O Brasil iniciou no último domingo, 17, as vacinações de grupos prioritários, mas conta nesta primeira etapa com apenas seis milhões de doses da Coronavac, importadas da China. Sem os insumos necessários, a campanha de vacinação corre o risco de ser paralisada. Outros 2 milhões de doses do imunizante de Oxford/AstraZeneca, vindos da Índia, são aguardados, mas sem data para chegar.

O diretor do Instituto Butantan, Dimas Covas, que também participou da reunião com deputados, disse que a ideia é até abril entregar 46 milhões de doses no País. Ele reconheceu que já há atraso de dez dias para entrega de insumos para fabricação, mas disse esperar que o produto chegue ainda neste mês.

Covas ainda alertou que a indefinição do Ministério da Saúde sobre a compra de outras 56 milhões de doses pode fazer o País ficar sem insumos para a fabricação deste lote, que deve ser entregue a partir de abril. O contrato firmado com o Butantan prevê a opção do governo em adquirir a quantidade, mas não é obrigatório.
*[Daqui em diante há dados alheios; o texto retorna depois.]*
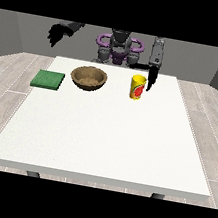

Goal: Pick the cup and pour the ball into the bowl, then pick the bowl and place it on the pad

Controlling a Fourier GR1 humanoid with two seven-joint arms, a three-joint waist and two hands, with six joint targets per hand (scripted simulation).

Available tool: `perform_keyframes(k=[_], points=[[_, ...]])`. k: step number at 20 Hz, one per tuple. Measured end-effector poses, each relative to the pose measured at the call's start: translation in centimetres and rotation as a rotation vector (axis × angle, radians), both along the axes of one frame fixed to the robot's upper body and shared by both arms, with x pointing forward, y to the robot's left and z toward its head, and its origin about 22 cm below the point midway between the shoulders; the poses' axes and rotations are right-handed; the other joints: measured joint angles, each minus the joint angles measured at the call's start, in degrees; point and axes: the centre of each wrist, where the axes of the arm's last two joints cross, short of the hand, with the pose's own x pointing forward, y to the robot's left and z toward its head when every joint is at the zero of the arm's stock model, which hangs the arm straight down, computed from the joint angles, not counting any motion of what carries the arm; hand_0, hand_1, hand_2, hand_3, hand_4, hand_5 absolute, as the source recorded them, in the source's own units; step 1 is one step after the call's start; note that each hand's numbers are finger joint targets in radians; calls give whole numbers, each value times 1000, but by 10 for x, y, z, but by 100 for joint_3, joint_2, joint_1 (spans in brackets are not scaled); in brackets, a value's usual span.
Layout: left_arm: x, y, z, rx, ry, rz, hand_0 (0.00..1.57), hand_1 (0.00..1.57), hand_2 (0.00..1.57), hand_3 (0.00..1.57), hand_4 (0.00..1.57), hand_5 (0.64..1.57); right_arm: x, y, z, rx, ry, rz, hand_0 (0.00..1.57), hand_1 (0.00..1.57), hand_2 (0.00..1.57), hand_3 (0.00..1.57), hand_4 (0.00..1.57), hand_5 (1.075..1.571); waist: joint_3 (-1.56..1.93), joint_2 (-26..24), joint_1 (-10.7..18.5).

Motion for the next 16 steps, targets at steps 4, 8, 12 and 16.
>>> perform_keyframes(k=[4,8,12,16], points=[[4,6,-19,1,2,9,0,0,0,0,183,1423,2,-9,-4,-3,-6,-2,0,0,0,0,675,1564,-1,54,-38],[9,9,-37,-5,11,24,0,0,0,0,645,1535,6,-14,3,-1,-10,7,0,0,0,0,681,1566,-2,108,-126],[13,14,-47,14,15,76,1151,1151,1571,1571,1309,1475,5,-16,8,-1,-26,30,0,0,0,121,650,1568,-2,197,-302],[13,17,-54,105,-38,152,1273,1273,1571,1571,1346,1468,7,-24,29,-8,-72,57,0,0,0,165,647,1568,8,443,-539]])
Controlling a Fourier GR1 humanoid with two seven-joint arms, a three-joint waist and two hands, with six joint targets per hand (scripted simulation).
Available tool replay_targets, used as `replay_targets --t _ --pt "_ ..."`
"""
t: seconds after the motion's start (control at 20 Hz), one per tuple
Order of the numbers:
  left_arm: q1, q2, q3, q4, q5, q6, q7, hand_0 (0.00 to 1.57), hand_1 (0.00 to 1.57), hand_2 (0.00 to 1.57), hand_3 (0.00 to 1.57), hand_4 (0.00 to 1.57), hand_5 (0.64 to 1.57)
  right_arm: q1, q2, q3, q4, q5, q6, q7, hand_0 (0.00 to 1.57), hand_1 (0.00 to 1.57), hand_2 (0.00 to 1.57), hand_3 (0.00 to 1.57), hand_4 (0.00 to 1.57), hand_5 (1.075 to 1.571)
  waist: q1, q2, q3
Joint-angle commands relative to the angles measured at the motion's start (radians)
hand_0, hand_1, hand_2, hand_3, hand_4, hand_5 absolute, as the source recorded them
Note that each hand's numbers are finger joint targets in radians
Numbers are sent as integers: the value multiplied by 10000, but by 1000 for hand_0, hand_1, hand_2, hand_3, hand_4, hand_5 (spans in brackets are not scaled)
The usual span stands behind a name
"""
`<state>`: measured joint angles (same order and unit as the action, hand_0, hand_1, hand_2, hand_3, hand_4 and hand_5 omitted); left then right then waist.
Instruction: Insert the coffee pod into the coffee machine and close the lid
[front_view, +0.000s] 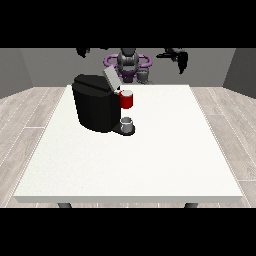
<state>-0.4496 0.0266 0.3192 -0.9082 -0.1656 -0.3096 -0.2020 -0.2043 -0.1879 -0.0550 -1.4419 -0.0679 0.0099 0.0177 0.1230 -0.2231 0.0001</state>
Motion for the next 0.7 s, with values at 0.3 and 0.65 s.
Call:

O vice-presidente de Produção e Inovação em Saúde da Fiocruz, Marco Krieger, por sua vez, disse aos deputados que as doses prontas da Índia estão embaladas para entrega ao Brasil, mas não deu data para a entrega. "Existiam algumas condicionantes, como o início da campanha de vacinação na Índia e compromissos que haviam sido assumidos com países vizinhos, que estavam sendo priorizados", disse Krieger aos deputados.